"This kind of system has never been discovered anywhere else."
Archeologists have discovered a 4,500-year-old ramp in Egypt that might have been used to build the Great Pyramid and others.
Experts have long wondered and hypothesized how the Ancient Egyptians managed to build the Pyramids, and this latest discovery gives them a potential answer as to how the construction of one of the seven wonders of the world was made possible.
According to Live Science, the ramp system was discovered at the ancient quarry site of Hatnub in the Eastern Desert of Egypt.

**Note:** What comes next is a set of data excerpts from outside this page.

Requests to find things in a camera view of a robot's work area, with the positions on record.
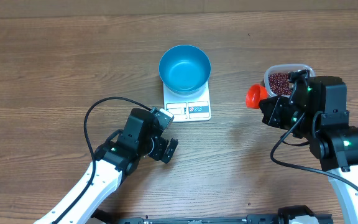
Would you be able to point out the red plastic measuring scoop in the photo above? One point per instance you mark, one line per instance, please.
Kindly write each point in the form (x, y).
(255, 94)

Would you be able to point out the blue plastic bowl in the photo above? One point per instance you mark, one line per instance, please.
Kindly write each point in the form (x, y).
(184, 69)

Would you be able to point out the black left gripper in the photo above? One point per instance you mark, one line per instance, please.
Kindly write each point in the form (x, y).
(157, 152)

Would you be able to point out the white digital kitchen scale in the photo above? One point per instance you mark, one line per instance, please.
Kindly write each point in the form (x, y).
(188, 108)

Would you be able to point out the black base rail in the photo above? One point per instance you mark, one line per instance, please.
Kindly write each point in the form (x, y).
(294, 214)

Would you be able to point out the clear plastic bean container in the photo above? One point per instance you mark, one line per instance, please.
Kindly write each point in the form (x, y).
(284, 68)

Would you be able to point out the red beans in container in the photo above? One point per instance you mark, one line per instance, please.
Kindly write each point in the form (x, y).
(279, 84)

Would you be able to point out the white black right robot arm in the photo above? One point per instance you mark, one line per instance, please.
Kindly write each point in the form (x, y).
(317, 111)

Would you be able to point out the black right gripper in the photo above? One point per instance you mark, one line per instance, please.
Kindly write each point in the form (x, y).
(273, 117)

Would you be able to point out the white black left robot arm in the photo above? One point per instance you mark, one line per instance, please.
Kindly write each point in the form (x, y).
(117, 158)

The system was likely used to transport the large bricks for the pyramids up a steep ramp and into place, according to the onsite archaeologists from the French Institute for Oriental Archaeology in Cairo and the University of Liverpool in England.
Yannis Gourdon, co-director of the joint mission at Hatnub, told Live Science in a statement:
“This system is composed of a central ramp flanked by two staircases with numerous post holes… Using a sled which carried a stone block and was attached with ropes to these wooden posts, ancient Egyptians were able to pull up the alabaster blocks out of the quarry on very steep slopes of 20 percent or more.”

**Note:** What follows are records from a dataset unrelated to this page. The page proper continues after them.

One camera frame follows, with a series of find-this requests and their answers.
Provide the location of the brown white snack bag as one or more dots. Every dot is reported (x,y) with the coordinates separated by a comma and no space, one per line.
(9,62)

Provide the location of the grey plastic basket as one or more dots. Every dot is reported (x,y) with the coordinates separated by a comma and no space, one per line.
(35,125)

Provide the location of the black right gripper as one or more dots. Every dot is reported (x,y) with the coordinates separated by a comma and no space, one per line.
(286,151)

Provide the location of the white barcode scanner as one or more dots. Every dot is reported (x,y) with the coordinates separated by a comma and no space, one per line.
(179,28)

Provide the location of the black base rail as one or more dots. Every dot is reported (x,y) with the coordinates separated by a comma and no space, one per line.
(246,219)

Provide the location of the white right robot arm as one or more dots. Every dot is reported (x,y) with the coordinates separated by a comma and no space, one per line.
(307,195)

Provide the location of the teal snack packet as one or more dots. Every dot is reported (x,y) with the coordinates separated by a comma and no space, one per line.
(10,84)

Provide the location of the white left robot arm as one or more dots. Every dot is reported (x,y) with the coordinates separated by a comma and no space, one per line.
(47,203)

The bricks used to build the Great Pyramid at Giza weigh in at an average of more than 5,000 pounds each, which long left experts stumped as to how the Ancient Egyptians managed to move the blocks during construction.
But this latest discovery — the likes of which have never been seen at any other Ancient Egyptian archaeological site — finally provides more insight into how the stones were moved.
“This kind of system has never been discovered anywhere else,” Gourdon said, per Live Science. “The study of the tool marks and the presence of two [of] Khufu’s inscriptions led us to the conclusion that this system dates back at least to Khufu’s reign, the builder of the Great Pyramid in Giza.”
The Great Pyramid is the largest of the three pyramids at Giza, measuring 481 feet tall when it was first built sometime around 2560 B.C. Researchers believe that the pyramid took about 10 to 20 years to complete.
Although experts had long hypothesized that some sort of ramp was used by the Ancient Egyptians during its construction, there had never been archaeological evidence to support this theory — until now.
Archaeologists also found at least 100 inscriptions that honored pharaohs’ visits to Hatnub as well as homes made out of stone where quarry workers resided, according to Science Alert.
“The team unearthed 4 stone steles. One of the steles shows a drawing of a standing person and the other three have unclear hieratic inscriptions due to the bad state of preservation,” said archaeologist Roland Enmarch from the University of Liverpool.
Enmarch added that his team is working to preserve both the inscriptions and the residential structures for future archaeological and historical research, which may only unlock further mysteries about how the pyramids were built once and for all.